Task to carry out:
The whole listing below needs to be retyped without a single change.

Source data:
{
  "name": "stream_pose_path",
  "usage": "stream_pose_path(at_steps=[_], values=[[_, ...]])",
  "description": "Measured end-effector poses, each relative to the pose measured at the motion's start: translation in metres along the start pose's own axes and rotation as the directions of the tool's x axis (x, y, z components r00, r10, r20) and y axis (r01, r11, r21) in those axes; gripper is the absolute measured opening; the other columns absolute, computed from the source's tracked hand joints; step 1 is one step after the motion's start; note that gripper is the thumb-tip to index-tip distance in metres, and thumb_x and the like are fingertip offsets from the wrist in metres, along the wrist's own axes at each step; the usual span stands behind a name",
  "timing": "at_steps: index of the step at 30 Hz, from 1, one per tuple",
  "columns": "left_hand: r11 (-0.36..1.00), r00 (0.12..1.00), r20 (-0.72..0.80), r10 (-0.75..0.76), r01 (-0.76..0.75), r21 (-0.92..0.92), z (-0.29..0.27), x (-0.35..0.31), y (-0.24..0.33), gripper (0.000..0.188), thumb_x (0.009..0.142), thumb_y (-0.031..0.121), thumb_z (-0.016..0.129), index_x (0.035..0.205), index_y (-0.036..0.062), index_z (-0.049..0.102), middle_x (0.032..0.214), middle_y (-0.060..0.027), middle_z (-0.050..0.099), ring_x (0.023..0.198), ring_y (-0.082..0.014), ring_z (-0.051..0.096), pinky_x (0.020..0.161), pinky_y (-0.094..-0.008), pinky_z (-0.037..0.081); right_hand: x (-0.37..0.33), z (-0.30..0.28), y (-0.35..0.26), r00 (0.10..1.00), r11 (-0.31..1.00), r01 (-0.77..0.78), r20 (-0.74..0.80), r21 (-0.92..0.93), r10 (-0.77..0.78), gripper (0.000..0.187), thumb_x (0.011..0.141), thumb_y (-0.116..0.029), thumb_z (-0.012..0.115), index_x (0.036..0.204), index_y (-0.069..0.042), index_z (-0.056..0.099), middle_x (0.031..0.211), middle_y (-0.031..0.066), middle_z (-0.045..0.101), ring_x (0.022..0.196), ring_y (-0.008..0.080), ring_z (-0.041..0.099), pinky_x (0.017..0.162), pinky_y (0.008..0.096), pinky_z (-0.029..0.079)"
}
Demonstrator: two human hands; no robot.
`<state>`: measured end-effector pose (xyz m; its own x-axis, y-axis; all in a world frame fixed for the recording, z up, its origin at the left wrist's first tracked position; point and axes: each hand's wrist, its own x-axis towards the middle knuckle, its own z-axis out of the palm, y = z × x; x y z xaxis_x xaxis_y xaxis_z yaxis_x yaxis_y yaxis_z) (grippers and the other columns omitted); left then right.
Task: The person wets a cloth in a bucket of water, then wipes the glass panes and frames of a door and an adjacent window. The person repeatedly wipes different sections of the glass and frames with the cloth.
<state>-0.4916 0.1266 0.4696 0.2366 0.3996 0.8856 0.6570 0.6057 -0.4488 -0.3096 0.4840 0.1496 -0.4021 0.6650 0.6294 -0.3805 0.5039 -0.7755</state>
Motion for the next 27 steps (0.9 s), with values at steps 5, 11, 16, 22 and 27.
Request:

Exercise answer:
{
  "name": "stream_pose_path",
  "usage": "stream_pose_path(at_steps=[_], values=[[_, ...]])",
  "description": "Measured end-effector poses, each relative to the pose measured at the motion's start: translation in metres along the start pose's own axes and rotation as the directions of the tool's x axis (x, y, z components r00, r10, r20) and y axis (r01, r11, r21) in those axes; gripper is the absolute measured opening; the other columns absolute, computed from the source's tracked hand joints; step 1 is one step after the motion's start; note that gripper is the thumb-tip to index-tip distance in metres, and thumb_x and the like are fingertip offsets from the wrist in metres, along the wrist's own axes at each step; the usual span stands behind a name",
  "timing": "at_steps: index of the step at 30 Hz, from 1, one per tuple",
  "columns": "left_hand: r11 (-0.36..1.00), r00 (0.12..1.00), r20 (-0.72..0.80), r10 (-0.75..0.76), r01 (-0.76..0.75), r21 (-0.92..0.92), z (-0.29..0.27), x (-0.35..0.31), y (-0.24..0.33), gripper (0.000..0.188), thumb_x (0.009..0.142), thumb_y (-0.031..0.121), thumb_z (-0.016..0.129), index_x (0.035..0.205), index_y (-0.036..0.062), index_z (-0.049..0.102), middle_x (0.032..0.214), middle_y (-0.060..0.027), middle_z (-0.050..0.099), ring_x (0.023..0.198), ring_y (-0.082..0.014), ring_z (-0.051..0.096), pinky_x (0.020..0.161), pinky_y (-0.094..-0.008), pinky_z (-0.037..0.081); right_hand: x (-0.37..0.33), z (-0.30..0.28), y (-0.35..0.26), r00 (0.10..1.00), r11 (-0.31..1.00), r01 (-0.77..0.78), r20 (-0.74..0.80), r21 (-0.92..0.93), r10 (-0.77..0.78), gripper (0.000..0.187), thumb_x (0.011..0.141), thumb_y (-0.116..0.029), thumb_z (-0.012..0.115), index_x (0.036..0.204), index_y (-0.069..0.042), index_z (-0.056..0.099), middle_x (0.031..0.211), middle_y (-0.031..0.066), middle_z (-0.045..0.101), ring_x (0.022..0.196), ring_y (-0.008..0.080), ring_z (-0.041..0.099), pinky_x (0.017..0.162), pinky_y (0.008..0.096), pinky_z (-0.029..0.079)"
}
Demonstrator: two human hands; no robot.
`<state>`: measured end-effector pose (xyz m; its own x-axis, y-axis; all in a world frame fixed for the recording, z up, its origin at the left wrist's first tracked position; point and axes: each hand's wrist, its own x-axis towards the middle knuckle, its own z-axis out of the palm, y = z × x; x y z xaxis_x xaxis_y xaxis_z yaxis_x yaxis_y yaxis_z) (grippers and the other columns omitted); left then right.
Task: The person wets a cloth in a bucket of water, then wipes the glass panes and frames of a door and an adjacent window. The person repeatedly wipes different sections of the glass and frames with the cloth.
<state>-0.4916 0.1266 0.4696 0.2366 0.3996 0.8856 0.6570 0.6057 -0.4488 -0.3096 0.4840 0.1496 -0.4021 0.6650 0.6294 -0.3805 0.5039 -0.7755</state>
Motion for the next 27 steps (0.9 s), with values at steps 5, 11, 16, 22 and 27.
Request:

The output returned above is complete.